• **SOURCE DATA**
-----
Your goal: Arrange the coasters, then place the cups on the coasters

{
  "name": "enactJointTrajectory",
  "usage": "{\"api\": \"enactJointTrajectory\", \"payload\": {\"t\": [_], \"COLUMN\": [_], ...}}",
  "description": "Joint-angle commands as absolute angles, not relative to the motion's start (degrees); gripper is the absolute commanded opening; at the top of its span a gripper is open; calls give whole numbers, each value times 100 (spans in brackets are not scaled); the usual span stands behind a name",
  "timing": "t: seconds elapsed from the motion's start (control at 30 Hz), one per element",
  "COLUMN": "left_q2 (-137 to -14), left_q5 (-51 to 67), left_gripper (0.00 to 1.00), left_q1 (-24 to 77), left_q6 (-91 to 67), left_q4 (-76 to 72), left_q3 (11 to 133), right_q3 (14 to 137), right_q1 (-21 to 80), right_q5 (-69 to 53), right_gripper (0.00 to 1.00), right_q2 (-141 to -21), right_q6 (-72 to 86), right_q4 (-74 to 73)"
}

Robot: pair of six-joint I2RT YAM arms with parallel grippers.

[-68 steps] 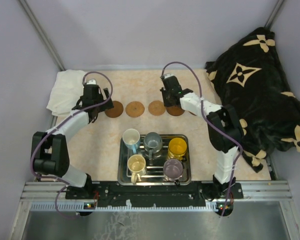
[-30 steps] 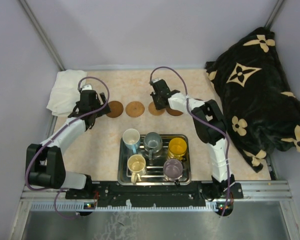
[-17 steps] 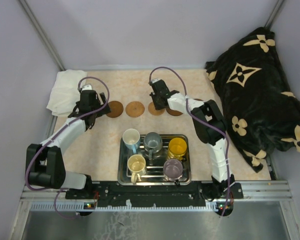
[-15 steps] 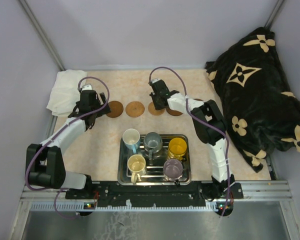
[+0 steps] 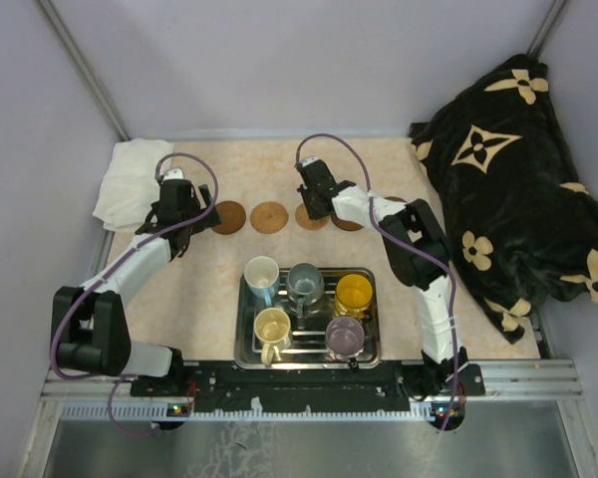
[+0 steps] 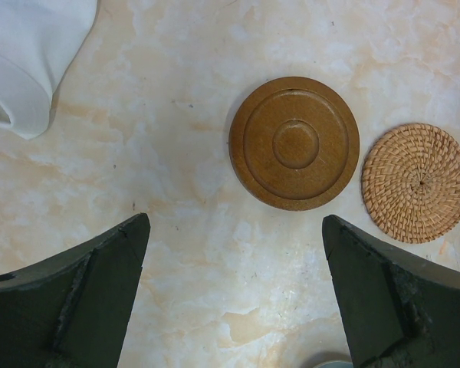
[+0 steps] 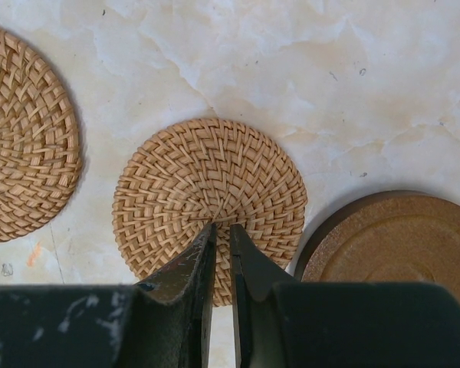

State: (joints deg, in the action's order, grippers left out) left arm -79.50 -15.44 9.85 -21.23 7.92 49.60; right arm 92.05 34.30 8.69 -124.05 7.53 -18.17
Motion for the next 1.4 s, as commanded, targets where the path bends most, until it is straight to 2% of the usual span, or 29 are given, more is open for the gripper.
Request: {"api": "enactJointTrajectory", "payload": {"t": [0.0,0.77,1.37], "left_q2": [-7964,-8007,-8050], "left_q5": [-1584,-1569,-1529], "left_gripper": [100,100,100], "left_q1": [932,932,932], "left_q6": [-2191,-2166,-2170], "left_q4": [710,736,725], "left_q3": [4899,4911,4902], "right_q3": [9260,9408,9739], "right_q1": [3605,3640,3624], "right_q5": [789,1236,1750], "right_gripper": [14,14,22], "right_q2": [-12516,-12550,-12217], "right_q6": [804,748,588], "right_q4": [-1843,-1915,-1815]}}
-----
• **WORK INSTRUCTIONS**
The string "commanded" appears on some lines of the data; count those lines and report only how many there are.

• **RESULT BELOW**
2